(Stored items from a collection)

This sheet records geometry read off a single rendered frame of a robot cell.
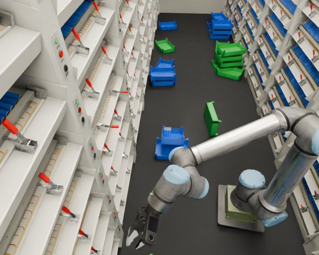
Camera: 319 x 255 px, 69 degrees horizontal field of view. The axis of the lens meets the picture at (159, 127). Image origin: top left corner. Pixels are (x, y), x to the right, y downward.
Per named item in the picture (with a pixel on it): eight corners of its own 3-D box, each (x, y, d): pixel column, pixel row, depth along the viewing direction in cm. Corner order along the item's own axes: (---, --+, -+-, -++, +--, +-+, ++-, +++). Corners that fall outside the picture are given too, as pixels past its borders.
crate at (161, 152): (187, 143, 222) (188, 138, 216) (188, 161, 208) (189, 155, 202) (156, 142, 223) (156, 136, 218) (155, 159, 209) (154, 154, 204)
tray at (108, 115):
...
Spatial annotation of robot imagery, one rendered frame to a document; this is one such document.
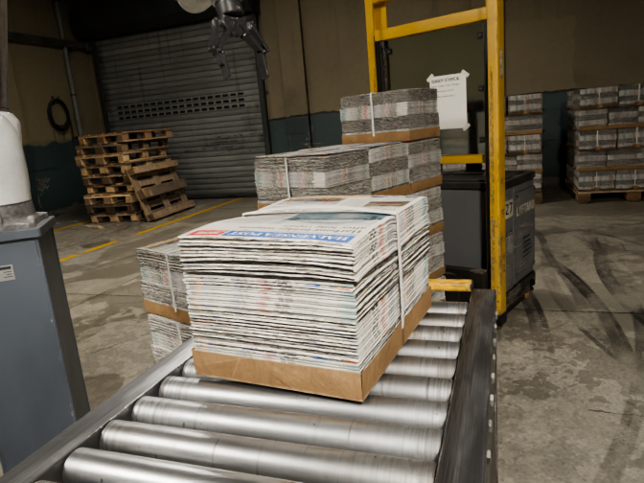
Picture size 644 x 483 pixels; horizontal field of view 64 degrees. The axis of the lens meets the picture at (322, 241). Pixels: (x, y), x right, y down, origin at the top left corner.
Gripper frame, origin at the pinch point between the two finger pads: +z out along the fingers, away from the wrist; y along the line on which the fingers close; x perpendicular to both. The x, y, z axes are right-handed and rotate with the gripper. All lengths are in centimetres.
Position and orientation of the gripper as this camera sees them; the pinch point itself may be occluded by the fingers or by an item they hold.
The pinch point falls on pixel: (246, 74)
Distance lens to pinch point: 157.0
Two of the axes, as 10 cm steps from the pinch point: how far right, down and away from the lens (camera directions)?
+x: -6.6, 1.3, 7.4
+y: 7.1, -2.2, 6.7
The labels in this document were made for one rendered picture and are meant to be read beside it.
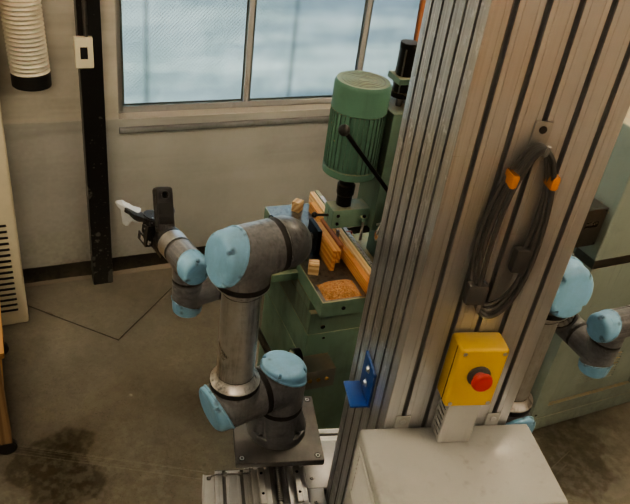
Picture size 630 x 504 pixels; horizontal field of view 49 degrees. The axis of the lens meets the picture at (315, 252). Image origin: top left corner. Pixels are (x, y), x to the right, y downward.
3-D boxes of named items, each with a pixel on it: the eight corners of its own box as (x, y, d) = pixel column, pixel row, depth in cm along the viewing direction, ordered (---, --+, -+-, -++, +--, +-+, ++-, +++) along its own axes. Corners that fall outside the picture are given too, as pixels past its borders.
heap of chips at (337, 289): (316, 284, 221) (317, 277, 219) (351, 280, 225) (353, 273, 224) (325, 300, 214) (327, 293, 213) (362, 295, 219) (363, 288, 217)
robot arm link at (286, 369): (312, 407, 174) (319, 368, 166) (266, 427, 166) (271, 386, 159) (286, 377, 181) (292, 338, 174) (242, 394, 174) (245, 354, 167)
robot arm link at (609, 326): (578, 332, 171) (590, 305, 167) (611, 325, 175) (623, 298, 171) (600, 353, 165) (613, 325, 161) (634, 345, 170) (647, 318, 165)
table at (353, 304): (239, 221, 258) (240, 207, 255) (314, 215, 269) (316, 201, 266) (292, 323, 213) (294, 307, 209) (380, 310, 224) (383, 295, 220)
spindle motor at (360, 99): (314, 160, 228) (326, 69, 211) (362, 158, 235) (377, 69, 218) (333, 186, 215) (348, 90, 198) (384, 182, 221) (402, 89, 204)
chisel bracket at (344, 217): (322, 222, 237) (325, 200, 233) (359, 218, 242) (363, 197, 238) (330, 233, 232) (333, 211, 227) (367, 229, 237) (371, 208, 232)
...
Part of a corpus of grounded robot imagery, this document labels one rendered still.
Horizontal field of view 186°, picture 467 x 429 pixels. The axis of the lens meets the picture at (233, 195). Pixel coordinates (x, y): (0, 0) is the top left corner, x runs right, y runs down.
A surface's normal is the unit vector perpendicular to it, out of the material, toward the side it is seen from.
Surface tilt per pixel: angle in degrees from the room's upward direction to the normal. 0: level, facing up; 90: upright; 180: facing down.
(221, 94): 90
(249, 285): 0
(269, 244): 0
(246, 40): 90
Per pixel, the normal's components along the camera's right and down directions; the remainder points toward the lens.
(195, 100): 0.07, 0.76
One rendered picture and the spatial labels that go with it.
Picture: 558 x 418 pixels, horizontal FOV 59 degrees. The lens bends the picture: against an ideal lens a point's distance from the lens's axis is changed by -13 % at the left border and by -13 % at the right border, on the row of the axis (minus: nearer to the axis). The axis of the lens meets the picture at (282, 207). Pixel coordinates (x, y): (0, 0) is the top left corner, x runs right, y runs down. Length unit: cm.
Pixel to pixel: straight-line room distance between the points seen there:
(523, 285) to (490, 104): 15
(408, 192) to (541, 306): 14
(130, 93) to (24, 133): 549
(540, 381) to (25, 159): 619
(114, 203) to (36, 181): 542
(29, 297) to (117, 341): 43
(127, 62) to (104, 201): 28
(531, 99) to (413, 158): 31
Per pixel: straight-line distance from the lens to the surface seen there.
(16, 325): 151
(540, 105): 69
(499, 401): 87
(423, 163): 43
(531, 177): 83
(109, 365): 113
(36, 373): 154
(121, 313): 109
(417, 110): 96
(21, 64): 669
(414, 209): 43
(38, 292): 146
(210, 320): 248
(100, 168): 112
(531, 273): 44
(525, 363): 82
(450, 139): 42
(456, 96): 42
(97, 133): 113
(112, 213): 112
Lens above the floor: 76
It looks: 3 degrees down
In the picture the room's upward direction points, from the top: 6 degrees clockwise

▶ **What to work on**:
For every line of the records above that holds the word "column", count one, and state the total only.

▶ **Your solution**:
2